***** DATA
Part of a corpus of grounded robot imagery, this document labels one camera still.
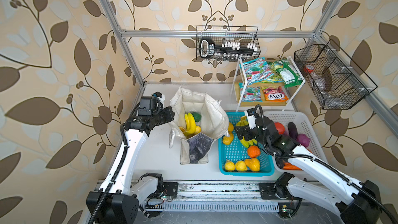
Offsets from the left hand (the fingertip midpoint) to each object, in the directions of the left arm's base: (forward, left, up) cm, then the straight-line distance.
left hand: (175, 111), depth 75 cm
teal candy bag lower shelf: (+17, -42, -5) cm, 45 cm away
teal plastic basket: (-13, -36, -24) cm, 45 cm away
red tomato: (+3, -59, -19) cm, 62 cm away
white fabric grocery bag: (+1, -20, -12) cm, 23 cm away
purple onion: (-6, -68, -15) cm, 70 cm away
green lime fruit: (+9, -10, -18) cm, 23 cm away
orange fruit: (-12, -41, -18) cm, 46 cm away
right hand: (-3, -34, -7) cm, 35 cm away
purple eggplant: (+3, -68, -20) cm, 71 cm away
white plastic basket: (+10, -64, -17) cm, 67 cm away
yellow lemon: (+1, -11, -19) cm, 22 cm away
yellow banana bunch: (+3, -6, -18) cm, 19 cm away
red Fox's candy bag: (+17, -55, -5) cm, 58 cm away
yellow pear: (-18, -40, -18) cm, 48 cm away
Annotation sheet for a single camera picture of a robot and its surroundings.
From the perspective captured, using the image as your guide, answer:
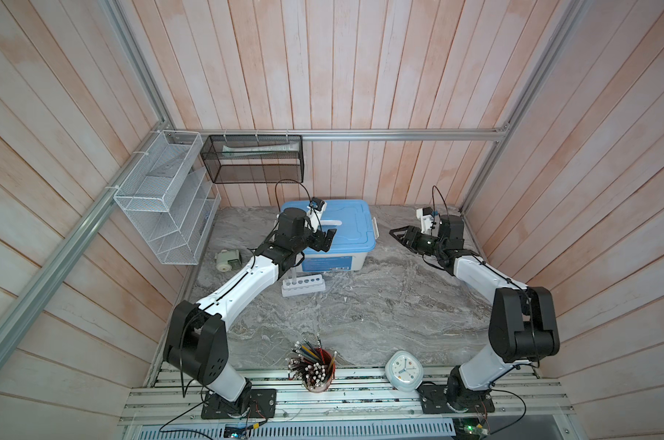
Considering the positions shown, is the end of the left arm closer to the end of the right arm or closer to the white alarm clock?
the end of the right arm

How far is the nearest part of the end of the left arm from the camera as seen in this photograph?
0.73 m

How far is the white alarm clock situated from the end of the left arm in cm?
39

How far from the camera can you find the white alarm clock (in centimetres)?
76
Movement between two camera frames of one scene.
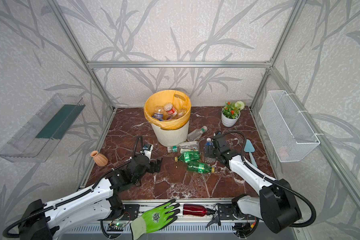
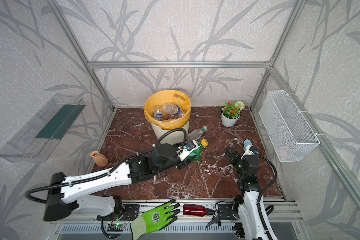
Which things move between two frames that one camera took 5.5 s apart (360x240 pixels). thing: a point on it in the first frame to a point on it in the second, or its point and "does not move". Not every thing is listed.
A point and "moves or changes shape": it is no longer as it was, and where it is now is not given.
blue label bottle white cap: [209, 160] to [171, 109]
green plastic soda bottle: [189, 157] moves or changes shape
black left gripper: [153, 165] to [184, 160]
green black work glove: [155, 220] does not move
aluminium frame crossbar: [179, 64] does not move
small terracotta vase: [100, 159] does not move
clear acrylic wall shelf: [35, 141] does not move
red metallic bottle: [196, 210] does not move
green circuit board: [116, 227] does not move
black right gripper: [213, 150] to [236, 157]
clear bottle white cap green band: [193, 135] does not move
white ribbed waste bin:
**********
§ **WHAT THE TASK ASKS**
Within the entries above, find the string "shape" and return each line that holds it.

§ **ANSWER SPACE**
A point and "moves or changes shape": it is no longer as it was, and where it is now is not given.
green plastic soda bottle: [189, 157] moves or changes shape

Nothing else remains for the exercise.